Может, я ослышался? Или он недосмотрел?

-- Глаза, -- объяснил П. и дотронулся до ноги. -- Вот мой ботинок?

-- Нет, -- сказал я, -- это не ботинок. Это нога. Ботинок -- вот.

-- Ага! Я так и думал, что это нога.

Шутник? Безумец? Слепец? Если это была одна из его странных ошибок, то с такими странностями мне встречаться еще не приходилось.

Во избежание дальнейших недоразумений, я помог ему обуться. Сам П. казался невозмутимым и безучастным; возможно, все это его даже слегка развлекало.

Я продолжил осмотр. Зрение было в норме: профессору не составляло труда разглядеть булавку на полу (правда, если она оказывалась слева от него, он не всегда ее замечал).

Итак, видел П. нормально, но что именно? Я открыл номер журнала "National Geographic" и попросил его описать несколько фотографий.

Результат оказался очень любопытным.
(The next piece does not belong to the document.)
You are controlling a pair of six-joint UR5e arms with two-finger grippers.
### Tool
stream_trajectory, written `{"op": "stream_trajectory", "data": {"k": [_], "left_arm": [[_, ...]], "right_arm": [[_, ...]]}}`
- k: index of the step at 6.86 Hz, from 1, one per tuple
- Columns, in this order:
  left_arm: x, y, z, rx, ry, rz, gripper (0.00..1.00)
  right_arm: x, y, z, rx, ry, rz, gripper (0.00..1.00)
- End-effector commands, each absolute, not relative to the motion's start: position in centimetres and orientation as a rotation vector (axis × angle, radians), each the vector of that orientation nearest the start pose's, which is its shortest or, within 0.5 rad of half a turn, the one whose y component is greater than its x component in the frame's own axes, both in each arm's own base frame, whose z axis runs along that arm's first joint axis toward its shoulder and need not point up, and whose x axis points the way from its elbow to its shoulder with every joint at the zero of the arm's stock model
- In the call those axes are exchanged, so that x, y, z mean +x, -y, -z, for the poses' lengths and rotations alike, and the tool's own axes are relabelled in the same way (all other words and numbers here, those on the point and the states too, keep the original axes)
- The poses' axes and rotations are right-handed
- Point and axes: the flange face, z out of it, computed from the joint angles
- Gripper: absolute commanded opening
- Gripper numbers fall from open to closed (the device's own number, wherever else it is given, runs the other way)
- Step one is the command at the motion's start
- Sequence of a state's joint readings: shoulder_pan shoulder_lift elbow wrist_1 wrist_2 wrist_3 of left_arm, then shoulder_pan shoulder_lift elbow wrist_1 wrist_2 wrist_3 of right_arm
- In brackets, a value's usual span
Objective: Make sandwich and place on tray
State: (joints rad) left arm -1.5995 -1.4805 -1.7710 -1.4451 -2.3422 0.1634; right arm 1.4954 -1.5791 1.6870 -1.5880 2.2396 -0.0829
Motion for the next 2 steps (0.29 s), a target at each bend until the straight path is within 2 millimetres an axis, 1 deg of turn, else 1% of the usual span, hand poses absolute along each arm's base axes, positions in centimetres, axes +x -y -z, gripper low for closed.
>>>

Взгляд профессора скакал по изображению, выхватывая мелкие подробности, отдельные черточки -- точно так же, как при разглядывании моего лица. Его внимание привлекали повышенная яркость, цвет, форма, которые он и комментировал по ходу дела, однако ни разу ему не удалось ухватить всю сцену целиком. Он видел только детали, которые выделялись для него подобно пятнышкам на экране радара. Ни разу не отнесся он к изображению как к целостной картинe -- ни разу не разглядел его, так сказать, физиогномики. У него напрочь отсутствовало представление о пейзаже и ландшафте.

Я показал ему обложку с изображением сплошной поверхности дюн в пустыне Сахара.

-- Что вы тут видите?

-- Вижу реку, -- ответил П. -- Небольшую гостиницу с выходящей на воду террасой. На террасе обедают люди. Там и сям -- разноцветные зонтики от солнца. -- Он смотрел (если это можно назвать "взглядом") сквозь обложку в пустоту, измышляя несуществующие подробности, словно само их отсутствие на фотографии вынуждало его воображать реку, террасу и зонтики.

Вид у меня наверняка был ошеломленный, в то время как П., похоже, полагал, что хорошо справился с задачей. На лице его обозначилась легкая улыбка. Решив, что осмотр закончен, профессор стал оглядываться в поисках шляпы. Он протянул руку, схватил свою жену за голову... и попытался приподнять ее, чтобы надеть на себя. Этот человек у меня на глазах принял жену за шляпу! Сама жена при этом осталась вполне спокойна, словно давно привыкла к такого рода вещам.

С точки зрения обычной неврологии (или нейропсхилогии) все это представлялось совершенно необъяснимым. Во многих отношениях П. был совершенно нормален, но в некоторых обнаруживалась катастрофа -- абсолютная и загадочная. Каким образом мог он принимать жену за шляпу и при этом нормально функционировать в качестве преподавателя музыки?